Le 23/09/2011 12:30, Alban Hertroys a écrit :
> On 23 September 2011 11:47, Andrew Rose <andrew.rose@metaswitch.com
> <mailto:andrew.rose@metaswitch.com>> wrote:
>
> Basic Question: In text fields, is prefix matching significantly faster
> than suffix matching?
>
>
> It does depend on what type of index you use. BTrees split off text strings,
> from left to right, halving the number of records you need to scan at every
> branch. For a suffix match, that's exactly the wrong way around.
> Hash indexes probably don't fare any better.

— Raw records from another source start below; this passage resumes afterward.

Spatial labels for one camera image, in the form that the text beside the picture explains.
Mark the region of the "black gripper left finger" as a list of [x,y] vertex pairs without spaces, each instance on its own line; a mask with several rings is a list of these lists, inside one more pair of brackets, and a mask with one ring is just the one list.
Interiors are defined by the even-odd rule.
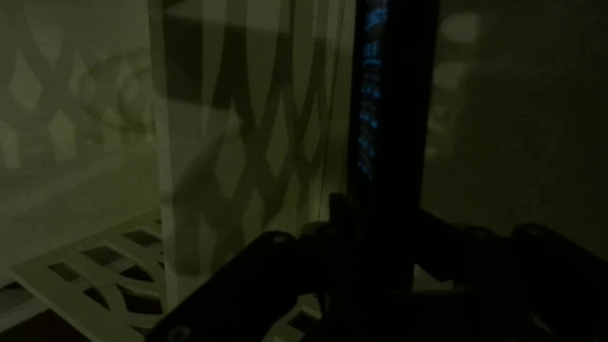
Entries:
[[307,225],[302,236],[258,236],[161,318],[144,342],[262,342],[304,295],[317,297],[321,318],[304,327],[302,342],[345,342],[345,223],[347,198],[332,194],[328,219]]

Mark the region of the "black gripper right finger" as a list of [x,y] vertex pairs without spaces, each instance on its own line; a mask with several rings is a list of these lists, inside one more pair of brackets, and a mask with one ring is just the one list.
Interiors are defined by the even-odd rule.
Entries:
[[475,299],[490,331],[537,320],[552,342],[606,342],[608,263],[541,225],[509,236],[419,212],[412,257],[431,278]]

> I don't know enough about GIST or GIN indexes to comment on their suitability
> for suffix matches, but presumably they're better at those.
>
> I recall doing suffix matches used to be a problem in at least earlier versions
> of Postgres, but it's quite possible that the query planner is smart enough to
> do the reverse match by itself nowadays (I doubt it, seeing that it would also
> need to reverse the way the index is organised).
>
>
> 2. Alternatively, I could store column 'rev_str' as a reversed version of
> column 'str' and have the client produce a reversed version of x on each
> query (call it r). Then the client would issue...
>
> SELECT * FROM tbl WHERE str LIKE 'x%' OR rev_str LIKE 'r%'
>
> ...which would use prefix matches only instead of requiring suffix matches.

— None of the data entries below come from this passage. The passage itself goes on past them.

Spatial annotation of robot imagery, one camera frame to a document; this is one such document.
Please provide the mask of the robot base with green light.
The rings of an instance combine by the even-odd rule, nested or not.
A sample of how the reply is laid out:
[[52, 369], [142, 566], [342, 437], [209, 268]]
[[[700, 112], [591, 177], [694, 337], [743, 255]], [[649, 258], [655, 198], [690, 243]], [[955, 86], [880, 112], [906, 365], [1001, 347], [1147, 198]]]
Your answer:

> Since I've seen this form used by others, I was wondering if it's
> necessary - i.e. if databases really do perform prefix matching faster?
>
> 3. Is there a solution I'm unaware of with even better performance?
>
>
> You can create a functional index on the reverse of the string, that way
> omitting the need for an extra column (that needs updating as well).
>
> CREATE INDEX tbl_str_rev ON tbl (reverse(str));
> SELECT * FROM tbl WHERE str LIKE 'x%' OR reverse(str) LIKE 'x%';
>
> See: http://www.postgresql.org/docs/9.0/static/indexes-expressional.html
You can use the pg_trgm extension which lets you create gin or gist indexes on
your text field.
There is also wildspeed (see http://www.sai.msu.su/~megera/wiki/wildspeed).

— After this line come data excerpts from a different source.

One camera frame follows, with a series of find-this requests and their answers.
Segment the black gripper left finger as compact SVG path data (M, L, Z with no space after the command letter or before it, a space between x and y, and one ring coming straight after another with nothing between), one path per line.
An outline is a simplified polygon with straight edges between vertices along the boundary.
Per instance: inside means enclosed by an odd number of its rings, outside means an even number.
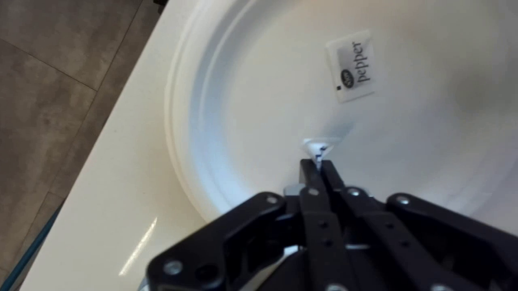
M329 159L300 172L298 193L258 192L156 255L150 291L240 291L258 274L258 291L352 291L344 180Z

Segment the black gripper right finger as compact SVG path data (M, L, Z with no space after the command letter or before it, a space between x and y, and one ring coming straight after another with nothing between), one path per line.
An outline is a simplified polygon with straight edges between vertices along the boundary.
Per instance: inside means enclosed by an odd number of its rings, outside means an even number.
M518 291L518 237L409 192L386 201L347 185L332 161L321 176L375 239L407 291Z

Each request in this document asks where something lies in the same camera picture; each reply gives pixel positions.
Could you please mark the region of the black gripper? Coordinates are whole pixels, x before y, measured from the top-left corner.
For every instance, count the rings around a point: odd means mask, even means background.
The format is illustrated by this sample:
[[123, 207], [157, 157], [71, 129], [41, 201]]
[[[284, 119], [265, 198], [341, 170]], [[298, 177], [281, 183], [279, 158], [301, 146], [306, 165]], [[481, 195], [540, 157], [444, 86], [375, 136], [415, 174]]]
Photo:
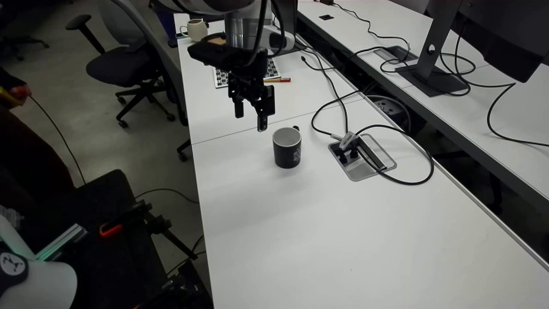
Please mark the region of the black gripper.
[[193, 61], [228, 74], [228, 97], [234, 105], [234, 117], [243, 117], [243, 100], [257, 109], [257, 131], [267, 129], [269, 110], [274, 109], [274, 90], [264, 85], [267, 54], [216, 45], [205, 40], [186, 49]]

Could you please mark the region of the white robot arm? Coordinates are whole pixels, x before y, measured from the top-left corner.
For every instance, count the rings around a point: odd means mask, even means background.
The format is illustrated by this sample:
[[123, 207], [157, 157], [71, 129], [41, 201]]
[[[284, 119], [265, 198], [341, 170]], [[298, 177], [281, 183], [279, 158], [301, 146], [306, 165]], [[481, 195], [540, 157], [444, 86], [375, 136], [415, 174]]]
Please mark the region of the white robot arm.
[[267, 61], [294, 47], [296, 0], [171, 0], [178, 13], [224, 23], [224, 45], [198, 40], [186, 52], [193, 61], [228, 74], [234, 117], [248, 102], [257, 129], [274, 114], [274, 88], [264, 85]]

Didn't try the latter solution, but the first one gives really great result for
searching partial strings.
a propos, there's one thing I'd like to know, is how to set the similarity
limit within pg_trgm on a server side (I'd like to have it settled to 0.2 for
every new session, for instance).
Regards,
--
Stéphane Schildknecht
http://www.loxodata.com
Contact régional PostgreSQL